Re: pg_amcheck contrib application

From: Mark Dilger <mark(dot)dilger(at)enterprisedb(dot)com>
To: Robert Haas <robertmhaas(at)gmail(dot)com>
Cc: Tom Lane <tgl(at)sss(dot)pgh(dot)pa(dot)us>, Noah Misch <noah(at)leadboat(dot)com>, Peter Geoghegan <pg(at)bowt(dot)ie>, Thomas Munro <thomas(dot)munro(at)gmail(dot)com>, "Andrey M(dot) Borodin" <x4mmm(at)yandex-team(dot)ru>, Stephen Frost <sfrost(at)snowman(dot)net>, Michael Paquier <michael(at)paquier(dot)xyz>, Amul Sul <sulamul(at)gmail(dot)com>, Dilip Kumar <dilipbalaut(at)gmail(dot)com>, Andres Freund <andres(at)anarazel(dot)de>, PostgreSQL-development <pgsql-hackers(at)postgresql(dot)org>
Subject: Re: pg_amcheck contrib application
Date: 2021-04-30 18:31:04
Message-ID: 91ED0048-C788-4540-B21F-6EBE622E9390@enterprisedb.com
Views: Raw Message | Whole Thread | Download mbox | Resend email
Thread:
Lists: pgsql-hackers

> On Apr 30, 2021, at 9:39 AM, Robert Haas <robertmhaas(at)gmail(dot)com> wrote:
>
> On Mon, Apr 26, 2021 at 1:52 PM Mark Dilger
> <mark(dot)dilger(at)enterprisedb(dot)com> wrote:
>> The attached patch changes amcheck corruption reports as discussed upthread. This patch is submitted for the v14 development cycle as a bug fix, per your complaint that the committed code generates reports sufficiently confusing to a user as to constitute a bug.
>>
>> All other code refactoring and additional checks discussed upthread are reserved for the v15 development cycle and are not included here.
>>
>> The minimal patch (not attached) that does not rename any variables is 135 lines. Your patch was 159 lines. The patch (attached) which includes your variable renaming is 174 lines.
>
> Hi,
>
> I have compared this against my version. I found the following differences:

Just to be clear, I did not use your patch v1 as the starting point. I took the code as committed to master as the starting point, used your corruption report verbiage changes and at least some of your variable naming choices, but did not use the rest, in large part because it didn't work. It caused corruption messages to be reported against tables that have no corruption. For that matter, your v2 patch doesn't work either, and in the same way. To wit:

heap table "postgres"."pg_catalog"."pg_rewrite", block 6, offset 4, attribute 7:
toast value 13461 chunk 0 has size 1995, but expected size 1996

I think there is something wrong with the way you are trying to calculate and use extsize, because I'm not corrupting pg_catalog.pg_rewrite. You can get these same results by applying your patch to master, building, and running 'make check' from src/bin/pg_amcheck/

> 1. This version passes last_chunk_seq rather than extsize to
> check_toast_tuple(). But this results in having to call
> VARATT_EXTERNAL_GET_EXTSIZE() inside that function. I thought it was
> nicer to do that in the caller, so that we don't do it twice.
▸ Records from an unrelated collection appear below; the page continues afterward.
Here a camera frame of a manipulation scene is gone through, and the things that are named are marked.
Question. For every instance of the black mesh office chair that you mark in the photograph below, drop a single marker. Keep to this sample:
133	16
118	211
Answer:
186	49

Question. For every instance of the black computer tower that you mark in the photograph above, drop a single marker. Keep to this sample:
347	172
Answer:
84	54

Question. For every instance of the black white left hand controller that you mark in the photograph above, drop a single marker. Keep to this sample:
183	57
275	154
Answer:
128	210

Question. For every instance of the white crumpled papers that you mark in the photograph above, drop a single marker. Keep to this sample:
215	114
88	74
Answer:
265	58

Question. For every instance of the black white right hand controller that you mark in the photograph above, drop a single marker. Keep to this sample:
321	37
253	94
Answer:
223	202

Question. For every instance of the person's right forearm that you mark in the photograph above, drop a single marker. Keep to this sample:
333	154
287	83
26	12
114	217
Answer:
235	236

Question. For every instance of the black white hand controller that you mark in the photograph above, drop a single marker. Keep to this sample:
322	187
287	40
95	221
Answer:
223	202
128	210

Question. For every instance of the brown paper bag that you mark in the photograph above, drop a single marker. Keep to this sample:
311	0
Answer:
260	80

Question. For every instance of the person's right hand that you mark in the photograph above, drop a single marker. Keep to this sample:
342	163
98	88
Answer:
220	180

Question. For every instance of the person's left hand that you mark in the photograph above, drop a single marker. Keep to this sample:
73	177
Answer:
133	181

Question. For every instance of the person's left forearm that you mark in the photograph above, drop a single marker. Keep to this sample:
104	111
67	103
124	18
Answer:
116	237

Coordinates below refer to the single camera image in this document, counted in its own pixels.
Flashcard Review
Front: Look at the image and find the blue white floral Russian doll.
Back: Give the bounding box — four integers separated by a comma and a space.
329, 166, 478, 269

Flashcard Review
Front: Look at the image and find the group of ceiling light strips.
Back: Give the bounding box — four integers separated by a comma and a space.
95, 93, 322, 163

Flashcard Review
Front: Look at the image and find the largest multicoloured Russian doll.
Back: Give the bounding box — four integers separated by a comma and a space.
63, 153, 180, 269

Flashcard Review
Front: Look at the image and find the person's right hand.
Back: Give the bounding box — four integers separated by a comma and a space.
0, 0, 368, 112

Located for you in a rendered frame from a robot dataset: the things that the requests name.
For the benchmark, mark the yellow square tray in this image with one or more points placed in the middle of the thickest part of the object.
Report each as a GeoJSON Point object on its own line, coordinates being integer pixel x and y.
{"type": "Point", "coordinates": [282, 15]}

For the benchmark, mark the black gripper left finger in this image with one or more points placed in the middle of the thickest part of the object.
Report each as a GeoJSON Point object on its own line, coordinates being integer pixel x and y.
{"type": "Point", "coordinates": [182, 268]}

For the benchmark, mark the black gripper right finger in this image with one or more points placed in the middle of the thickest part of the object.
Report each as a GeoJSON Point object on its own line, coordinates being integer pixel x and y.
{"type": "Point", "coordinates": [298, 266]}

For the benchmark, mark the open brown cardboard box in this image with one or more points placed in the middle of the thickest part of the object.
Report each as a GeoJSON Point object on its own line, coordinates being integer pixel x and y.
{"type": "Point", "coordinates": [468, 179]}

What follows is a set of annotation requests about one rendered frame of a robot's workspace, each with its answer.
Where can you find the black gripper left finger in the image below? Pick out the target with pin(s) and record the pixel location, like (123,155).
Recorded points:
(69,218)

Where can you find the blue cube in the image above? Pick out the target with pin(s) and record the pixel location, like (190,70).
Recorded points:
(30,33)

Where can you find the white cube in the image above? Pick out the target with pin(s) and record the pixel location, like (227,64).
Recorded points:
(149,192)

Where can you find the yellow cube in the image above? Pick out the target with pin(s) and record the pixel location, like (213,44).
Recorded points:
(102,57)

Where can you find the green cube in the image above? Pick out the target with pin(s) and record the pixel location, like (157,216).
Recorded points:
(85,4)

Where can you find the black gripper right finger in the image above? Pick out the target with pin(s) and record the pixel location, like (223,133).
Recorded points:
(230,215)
I don't see that VARATT_EXTERNAL_GET_EXTSIZE() is worth too much concern, given that is just a struct access and a bit mask. You are avoiding calculating that twice, but at the expense of calculating last_chunk_seq twice, which involves division. I don't think the division can be optimized as a mere bit shift, since TOAST_MAX_CHUNK_SIZE is not in general a power of two. (For example, on my laptop it is 1996.)

I don't say this to nitpick at the performance one way vs. the other. I doubt it makes any real difference. I'm just confused why you want to change this particular thing right now, given that it is not a bug.

> 2. You fixed some out-of-date comments.

Yes, because they were wrong. That's on me. I failed to update them in a prior patch.

> 3. You move the test for an unexpected chunk sequence further down in
> the function. I don't see the point;

Relative to your patch, perhaps. Relative to master, no tests have been moved.

> I had put it by the related null
> check, and still think that's better. You also deleted my comment /*
> Either the TOAST index is corrupt, or we don't have all chunks. */
> which I would have preferred to keep.

That's fine. I didn't mean to remove it. I was just taking a minimalist approach to constructing the patch.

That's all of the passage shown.